━━━ Materials provided

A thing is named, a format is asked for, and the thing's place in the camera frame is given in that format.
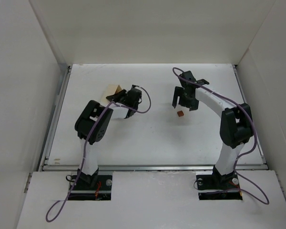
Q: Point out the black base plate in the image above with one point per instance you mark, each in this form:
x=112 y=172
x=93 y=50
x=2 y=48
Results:
x=210 y=187
x=99 y=190

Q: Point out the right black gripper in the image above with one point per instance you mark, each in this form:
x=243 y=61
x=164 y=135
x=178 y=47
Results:
x=185 y=96

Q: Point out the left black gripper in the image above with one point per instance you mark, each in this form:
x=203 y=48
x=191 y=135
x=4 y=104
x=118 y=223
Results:
x=120 y=96

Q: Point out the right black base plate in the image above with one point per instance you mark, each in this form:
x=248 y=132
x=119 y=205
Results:
x=210 y=187

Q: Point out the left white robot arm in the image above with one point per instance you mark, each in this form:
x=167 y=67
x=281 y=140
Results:
x=91 y=127

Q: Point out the metal front rail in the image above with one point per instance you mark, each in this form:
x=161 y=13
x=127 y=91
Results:
x=154 y=168

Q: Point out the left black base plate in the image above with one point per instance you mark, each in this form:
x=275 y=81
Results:
x=99 y=190

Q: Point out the light wooden box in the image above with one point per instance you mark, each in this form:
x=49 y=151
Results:
x=110 y=90

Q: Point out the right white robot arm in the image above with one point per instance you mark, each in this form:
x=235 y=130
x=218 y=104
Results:
x=236 y=128

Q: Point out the reddish brown wood block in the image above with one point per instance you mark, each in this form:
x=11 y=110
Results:
x=180 y=113

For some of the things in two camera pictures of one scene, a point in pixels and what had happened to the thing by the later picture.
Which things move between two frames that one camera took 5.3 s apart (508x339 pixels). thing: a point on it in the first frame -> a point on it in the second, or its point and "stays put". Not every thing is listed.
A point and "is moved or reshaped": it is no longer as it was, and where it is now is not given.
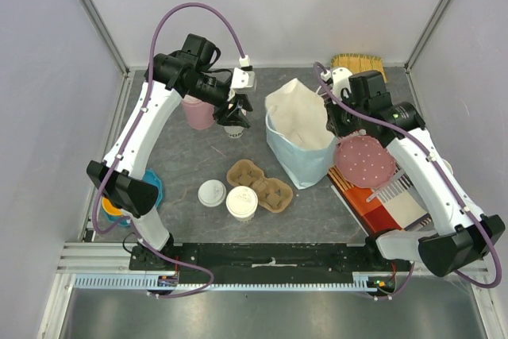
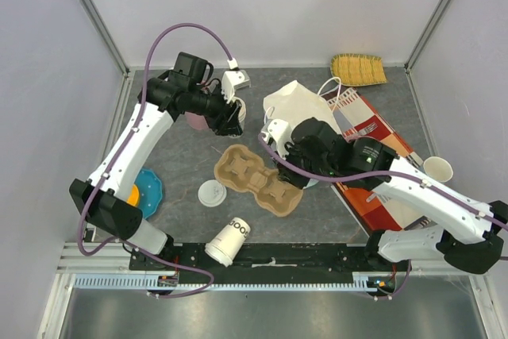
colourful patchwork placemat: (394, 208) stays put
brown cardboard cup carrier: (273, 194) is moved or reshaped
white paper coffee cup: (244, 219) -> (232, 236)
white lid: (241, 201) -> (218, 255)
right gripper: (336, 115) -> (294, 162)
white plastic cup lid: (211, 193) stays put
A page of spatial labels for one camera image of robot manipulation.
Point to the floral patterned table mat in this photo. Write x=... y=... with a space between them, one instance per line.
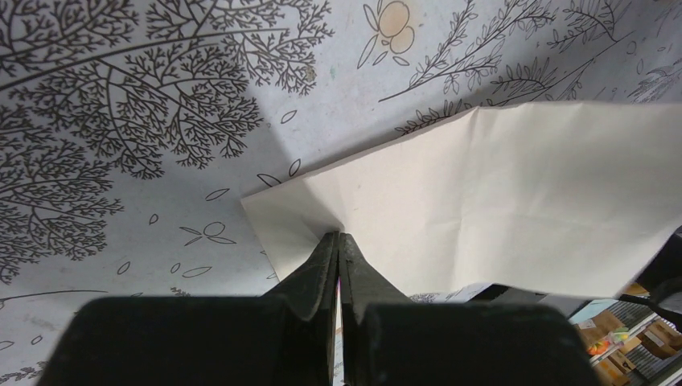
x=130 y=130

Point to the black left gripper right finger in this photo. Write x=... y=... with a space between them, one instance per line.
x=389 y=339

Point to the beige letter paper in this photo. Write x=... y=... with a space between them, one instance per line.
x=565 y=198

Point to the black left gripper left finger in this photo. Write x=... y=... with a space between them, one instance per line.
x=283 y=337

━━━━━━

Work item:
What's needed is an exact copy of every entry, free of pictures.

Answer space:
A thing is named, a format is asked for, and the thing's place in the camera frame is given in that format.
Q: Point out the black base plate in the image above with one point per instance you mark, each in this form:
x=112 y=172
x=93 y=50
x=2 y=48
Results:
x=210 y=187
x=99 y=190

Q: Point out the right black gripper in the image above with one point per instance you mark, each in this form:
x=243 y=61
x=164 y=135
x=178 y=47
Results:
x=185 y=96

Q: Point out the left black gripper in the image above with one point per instance you mark, each in this form:
x=203 y=48
x=191 y=135
x=4 y=104
x=118 y=223
Results:
x=120 y=96

Q: Point out the right black base plate in the image above with one point per instance you mark, each in this form:
x=248 y=132
x=119 y=205
Results:
x=210 y=187

Q: Point out the left white robot arm in the image above with one point per instance you mark, each in this form:
x=167 y=67
x=281 y=140
Results:
x=91 y=127

Q: Point out the metal front rail in the image above with one point per instance you mark, each in this form:
x=161 y=13
x=127 y=91
Results:
x=154 y=168

Q: Point out the left black base plate in the image above with one point per instance you mark, each in this form:
x=275 y=81
Results:
x=99 y=190

Q: Point out the light wooden box in the image above with one point per instance you mark, each in this form:
x=49 y=151
Results:
x=110 y=90

Q: Point out the right white robot arm in the image above with one point per instance you mark, each in this form:
x=235 y=130
x=218 y=104
Results:
x=236 y=128

Q: Point out the reddish brown wood block in the image above with one point per instance you mark, each in this form:
x=11 y=110
Results:
x=180 y=113

For some of the things in two camera pictures of one scene, a point in pixels and what had happened to the thing by the later picture.
Which things move between two frames that one camera took 5.3 s apart (508x339 pixels). thing: a point on it in the first frame -> a point on it in the second, or its point and "stays put". Not every thing is listed.
A point and "is moved or reshaped": it is no longer as it was, and where it is now is not given.
colourful patchwork placemat: (394, 208) stays put
brown cardboard cup carrier: (273, 194) is moved or reshaped
white paper coffee cup: (244, 219) -> (232, 236)
white lid: (241, 201) -> (218, 255)
right gripper: (336, 115) -> (294, 162)
white plastic cup lid: (211, 193) stays put
A page of spatial labels for one camera image of robot manipulation.
Point to the floral patterned table mat in this photo. Write x=... y=... with a space between them, one instance per line.
x=130 y=130

Point to the black left gripper right finger in this photo. Write x=... y=... with a space between them, one instance per line.
x=389 y=339

Point to the beige letter paper in this photo. Write x=... y=... with a space between them, one instance per line.
x=565 y=198

Point to the black left gripper left finger in this photo. Write x=... y=... with a space between them, one instance per line.
x=283 y=337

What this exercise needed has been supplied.